Scout Groups in Serbia and Montenegro tend to be named after people-either from local history or the founders of the Group. Each Scout Group has its own neckerchief, the generally vibrant colors of which are chosen by the members. Scout Groups are led by a Group Commissioner and have a number of Section Leaders responsible for the Cub Scouts, Scouts and Senior Scouts.

The uniform of Savez Izviđača Srbije i Crne Gore consists of a dark-blue cap with the insignia of the SISCG, shirt (violet for Cub Scouts, green for Scouts and Guides, khaki for Venture Scouts, dark blue for Sea Scouts, light blue for Air Scouts), dark blue trousers or shorts; or a skirt or trousers for Guides, a dark blue belt with the insignia of the SISCG on the buckle, neckerchief in the color of the unit, and dark blue socks. In international events, all Scouts are to wear a violet neckerchief with the edges colored like the national flag, with the national coat of arms in the lower outward corner.

The Cub Scout section is for boys and girls aged seven to ten, and is a coeducational section (boys and girls in the same pack). Most Scout Groups have at least two Cub packs, many of which are led by Senior Scouts. The Cub Scout uniform is commonly just the Group neckerchief.

The Scout section is for boys and girls aged 11 to 14. While SISCG is coeducational, there are separate structures for males and females; these are often simply separate patrols, but in the case of larger Groups they are separate troops.
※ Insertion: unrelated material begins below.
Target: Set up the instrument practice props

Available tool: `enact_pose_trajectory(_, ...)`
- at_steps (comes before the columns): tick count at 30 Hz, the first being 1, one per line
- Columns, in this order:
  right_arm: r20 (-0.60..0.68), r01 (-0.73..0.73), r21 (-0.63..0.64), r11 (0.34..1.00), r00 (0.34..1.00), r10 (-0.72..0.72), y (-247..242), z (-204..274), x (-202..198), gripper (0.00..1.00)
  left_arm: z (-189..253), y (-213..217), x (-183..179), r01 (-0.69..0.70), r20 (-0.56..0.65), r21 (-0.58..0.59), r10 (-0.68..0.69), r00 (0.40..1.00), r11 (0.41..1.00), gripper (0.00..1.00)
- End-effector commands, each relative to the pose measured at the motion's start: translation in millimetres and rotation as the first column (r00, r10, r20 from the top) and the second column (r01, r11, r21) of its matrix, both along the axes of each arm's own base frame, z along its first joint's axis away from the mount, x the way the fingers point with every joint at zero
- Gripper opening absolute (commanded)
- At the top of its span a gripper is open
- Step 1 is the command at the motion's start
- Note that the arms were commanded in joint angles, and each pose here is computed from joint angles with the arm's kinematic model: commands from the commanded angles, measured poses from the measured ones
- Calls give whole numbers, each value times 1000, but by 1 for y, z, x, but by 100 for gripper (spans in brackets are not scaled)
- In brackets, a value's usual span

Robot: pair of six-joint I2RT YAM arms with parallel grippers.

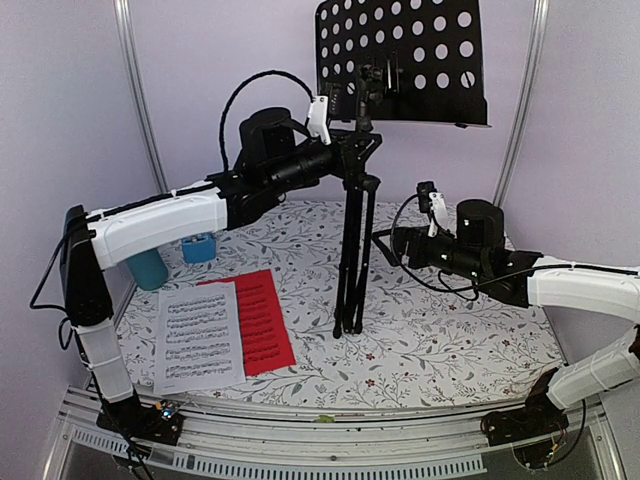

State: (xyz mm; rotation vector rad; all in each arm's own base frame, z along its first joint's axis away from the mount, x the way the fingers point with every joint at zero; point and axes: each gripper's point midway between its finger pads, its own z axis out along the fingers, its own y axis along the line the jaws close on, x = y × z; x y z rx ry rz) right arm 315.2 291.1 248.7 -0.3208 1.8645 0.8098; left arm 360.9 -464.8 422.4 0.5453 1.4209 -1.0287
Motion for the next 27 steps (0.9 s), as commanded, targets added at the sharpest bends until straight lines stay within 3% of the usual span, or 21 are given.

The Scout uniform consists of a khaki shirt and the Group neckerchief for both males and females.

The Senior Scout section is for boys and girls aged 14 to 20, and like the Scout Section it has separate structures for males and females; these may be separate patrols, but in the case of larger Groups are separate units. Senior Scouts are referred to in a number of ways, "Explorer Scouts", "Explorers", "Venturers" and "Venture Scouts" are some variants, but the literal translation is Senior Scouts. The Senior Scout uniform consists of a dark green shirt and the Group neckerchief for both males and females.

Specialized River/Sea Scout Groups are also being formed. These follow the same structure as conventional Scout Groups with Cubs, Scouts and Senior Scouts. The uniform consists of a navy blue shirt, a beret and the Group neckerchief for both males and females. Most of the maritime Scouts have connections to the major rivers in Serbia and Montenegro, but there are units elsewhere in the country.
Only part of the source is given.